Долле печально улыбнулся.
— Где теперь шпага у дворянина? Да и где теперь дворяне?… Поверь мне… Если они станут на наше место — с Кольтом расставаться не будут, и, если я, солдат, ему, пролетарскому офицеру, скажу, что есть Бог, — он меня застрелит.
— Так что же, Ричард?.. это значит?.. Нам надо у них учиться… Нам надо стать, как они?
— Попробуй.
— Ты видал потом… своего Ермократа?..
— Как же… Он приходит ко мне… По старой дружбе… Навещает.
— И ты его?
— Ты спрашиваешь — принимаю-ли? Принимаю, Портос. Меня учили "быть вежливым"… И я вежлив.
— Где он теперь?
— Он нашел свое призвание.
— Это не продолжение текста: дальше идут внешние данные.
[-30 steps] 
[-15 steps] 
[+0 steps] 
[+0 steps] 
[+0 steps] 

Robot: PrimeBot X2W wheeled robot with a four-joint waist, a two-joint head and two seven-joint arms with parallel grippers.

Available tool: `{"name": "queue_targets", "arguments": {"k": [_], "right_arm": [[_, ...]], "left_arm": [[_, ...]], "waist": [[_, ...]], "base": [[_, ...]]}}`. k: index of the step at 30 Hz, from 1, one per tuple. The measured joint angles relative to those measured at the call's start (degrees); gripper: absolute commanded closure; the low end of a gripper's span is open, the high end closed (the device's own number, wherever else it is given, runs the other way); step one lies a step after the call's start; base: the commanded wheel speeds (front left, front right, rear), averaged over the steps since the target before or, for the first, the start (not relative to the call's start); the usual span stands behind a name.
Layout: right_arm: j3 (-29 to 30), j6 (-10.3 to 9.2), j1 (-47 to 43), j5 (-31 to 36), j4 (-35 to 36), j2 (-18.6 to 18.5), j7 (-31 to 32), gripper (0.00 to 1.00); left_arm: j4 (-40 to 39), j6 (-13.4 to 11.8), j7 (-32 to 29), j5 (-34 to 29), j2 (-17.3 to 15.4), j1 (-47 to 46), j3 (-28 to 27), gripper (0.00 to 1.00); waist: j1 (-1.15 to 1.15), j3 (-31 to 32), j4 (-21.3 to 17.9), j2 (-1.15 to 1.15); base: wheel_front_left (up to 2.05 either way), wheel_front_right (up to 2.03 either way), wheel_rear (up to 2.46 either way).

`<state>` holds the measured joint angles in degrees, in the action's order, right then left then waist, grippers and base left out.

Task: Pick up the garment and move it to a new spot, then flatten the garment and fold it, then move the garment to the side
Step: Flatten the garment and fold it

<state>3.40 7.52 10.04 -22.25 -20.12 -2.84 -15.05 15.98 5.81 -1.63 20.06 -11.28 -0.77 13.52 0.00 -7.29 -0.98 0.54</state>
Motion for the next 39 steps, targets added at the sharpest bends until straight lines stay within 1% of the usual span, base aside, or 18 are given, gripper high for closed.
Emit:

Он служит у профессора Тропарева. Помогает ему потрошить трупы… Наша милая Алечка его как огня боится.
— Да… да… да… Я что-то слыхал… Ермократ… да… Ермократ… Представь, ни разу не встречал его у Валентины Петровны.
— Она его к себе не пускает.
— Что же профессор?
— Очень им доволен…Ермократ ему предан, как собака. Ты знаешь — он профессора в обиду не даст. Просто — своими руками задушит всякого, кто обидит профессора.
— Вот как, — бледно улыбнулся Портос, — чем же господин профессор снискал такую преданность этого… Смердякова?
— Дерзновением над трупами. Ермократ там себя нашел… Он приходит ко мне… рассказывает кого и как они вскрывали. И, если был особенно гнилой покойник — как он рад!.. "Смерть, где твое жало?" рычит… "А вот, где… Сгнил… Вы", — говорит, — "понимаете, Ричард Васильевич… А вы — про Бога!.. Ничего нет… гниют покойнички…. и никакой то есть — души"…
— Ах, сукин сын!..
Портос посмотрел в окно. Ночные тени сгущались над лесом.
— Не пошлешь-ли, Ричард, за извозчиком…. Пора мне и домой.
Долле пошел распорядиться. Когда вернулся, он спокойно сказал:
— Да, сукин сын… Но когда такие сукины сыны в Параскеву-Пятницу верили и по святым местам ходили — лучше было… Не по ним наука.
— Ну?.. Отчего… Наука всегда полезна.
— Вот теперь готовится дело о ритуальном убийстве какого-то мальчика в Энске. И вся пресса и у нас, и заграницей разделилась на два лагеря. Одни говорят — мальчика убили жиды… Другие — это невозможно… в двадцатом веке!